**Requirement**: Where the line with "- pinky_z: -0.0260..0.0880" appears below, start writing out lines exactly, and finish with the line with "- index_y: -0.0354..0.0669", which is included; write out nothing else.

**Material provided**:

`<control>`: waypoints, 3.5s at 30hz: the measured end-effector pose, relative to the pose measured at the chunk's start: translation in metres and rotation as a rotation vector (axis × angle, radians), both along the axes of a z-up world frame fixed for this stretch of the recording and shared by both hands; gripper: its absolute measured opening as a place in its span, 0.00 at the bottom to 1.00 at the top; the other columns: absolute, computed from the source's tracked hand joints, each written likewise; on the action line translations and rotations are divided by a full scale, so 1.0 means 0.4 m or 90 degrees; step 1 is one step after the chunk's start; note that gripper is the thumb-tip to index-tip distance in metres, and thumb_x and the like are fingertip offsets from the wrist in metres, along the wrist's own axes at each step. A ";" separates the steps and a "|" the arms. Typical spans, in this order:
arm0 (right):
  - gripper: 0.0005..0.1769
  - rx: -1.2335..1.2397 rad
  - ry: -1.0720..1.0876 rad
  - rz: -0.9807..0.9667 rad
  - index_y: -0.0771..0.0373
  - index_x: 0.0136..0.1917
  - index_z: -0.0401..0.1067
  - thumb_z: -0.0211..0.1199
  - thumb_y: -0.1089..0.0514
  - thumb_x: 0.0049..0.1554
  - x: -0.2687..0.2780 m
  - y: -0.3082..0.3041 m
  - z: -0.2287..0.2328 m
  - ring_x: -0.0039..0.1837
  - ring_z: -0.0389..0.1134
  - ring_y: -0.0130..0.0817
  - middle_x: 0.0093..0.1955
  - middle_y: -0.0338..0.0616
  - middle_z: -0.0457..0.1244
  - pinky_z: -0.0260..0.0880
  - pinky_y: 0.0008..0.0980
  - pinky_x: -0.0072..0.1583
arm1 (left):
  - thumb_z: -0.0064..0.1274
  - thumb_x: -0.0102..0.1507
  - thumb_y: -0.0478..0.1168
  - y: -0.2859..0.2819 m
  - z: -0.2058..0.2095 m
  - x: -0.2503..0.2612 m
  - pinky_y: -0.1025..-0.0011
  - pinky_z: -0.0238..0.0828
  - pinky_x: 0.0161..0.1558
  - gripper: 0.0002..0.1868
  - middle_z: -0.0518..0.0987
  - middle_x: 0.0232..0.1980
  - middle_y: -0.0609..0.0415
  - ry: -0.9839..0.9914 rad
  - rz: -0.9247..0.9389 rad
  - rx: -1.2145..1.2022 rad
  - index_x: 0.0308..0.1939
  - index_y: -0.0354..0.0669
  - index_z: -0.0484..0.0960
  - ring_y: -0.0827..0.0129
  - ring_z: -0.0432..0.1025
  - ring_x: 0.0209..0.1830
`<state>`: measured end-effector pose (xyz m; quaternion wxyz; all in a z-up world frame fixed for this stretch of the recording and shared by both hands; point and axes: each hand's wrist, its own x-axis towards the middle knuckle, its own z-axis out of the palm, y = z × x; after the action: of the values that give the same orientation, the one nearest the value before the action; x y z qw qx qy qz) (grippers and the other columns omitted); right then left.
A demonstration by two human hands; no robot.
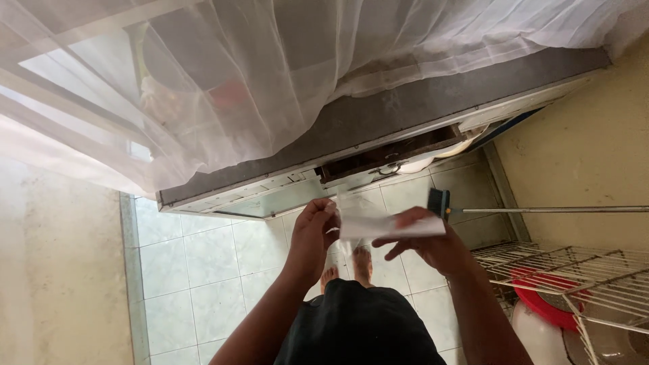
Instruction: Cleaning a table with a cloth and then sweeping the floor with a broom.
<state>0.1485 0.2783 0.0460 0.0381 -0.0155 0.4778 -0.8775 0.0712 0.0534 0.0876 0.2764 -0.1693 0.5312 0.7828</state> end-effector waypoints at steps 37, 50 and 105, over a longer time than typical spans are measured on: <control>0.15 0.574 -0.060 0.026 0.58 0.59 0.74 0.52 0.52 0.65 -0.074 -0.016 0.142 0.41 0.66 0.38 0.43 0.50 0.69 0.68 0.40 0.44 | 0.49 0.68 0.32 -0.035 -0.036 -0.048 0.79 0.73 0.36 0.14 0.79 0.43 0.50 0.176 -0.128 -0.202 0.56 0.37 0.84 0.72 0.73 0.39; 0.43 0.389 -0.144 0.105 0.64 0.77 0.60 0.71 0.67 0.50 -0.104 0.010 0.146 0.48 0.65 0.35 0.57 0.50 0.57 0.72 0.34 0.49 | 0.52 0.67 0.32 -0.011 0.024 -0.067 0.77 0.74 0.32 0.14 0.79 0.44 0.45 0.221 -0.148 -0.151 0.56 0.36 0.81 0.68 0.75 0.38; 0.19 0.699 -0.200 0.149 0.51 0.45 0.78 0.54 0.41 0.64 -0.053 0.061 -0.073 0.41 0.68 0.38 0.35 0.43 0.67 0.67 0.39 0.48 | 0.47 0.69 0.53 0.113 -0.066 -0.077 0.74 0.68 0.33 0.18 0.77 0.32 0.52 0.156 -0.592 -0.113 0.41 0.44 0.82 0.74 0.69 0.29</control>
<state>0.1272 0.3028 0.0167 0.2074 0.0839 0.8465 -0.4830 0.0403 0.0984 0.0614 0.5164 0.1564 0.6440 0.5423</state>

**Finished task**:
  - pinky_z: -0.0260..0.0880
  - pinky_y: 0.0008..0.0980
  - pinky_x: -0.0072..0.1583
arm1 (left):
  - thumb_z: -0.0064..0.1274
  - thumb_x: -0.0102..0.1507
  - thumb_y: -0.0478..0.1168
  - y: -0.2859..0.2819 m
  - z: -0.2058..0.2095 m
  - x: -0.2503..0.2612 m
  - pinky_y: -0.1025..-0.0011
  - pinky_z: -0.0238..0.0828
  - pinky_x: 0.0161..0.1558
  - gripper: 0.0002..0.1868
  - middle_z: -0.0518..0.0987
  - middle_x: 0.0232..0.1980
  - middle_y: -0.0609..0.0415
  - ry: -0.9839..0.9914 rad
  - rz: -0.9247..0.9389 rad
  - rx: -1.2145..1.2022 rad
  - index_x: 0.0308..0.1939
  - index_y: -0.0354..0.0669

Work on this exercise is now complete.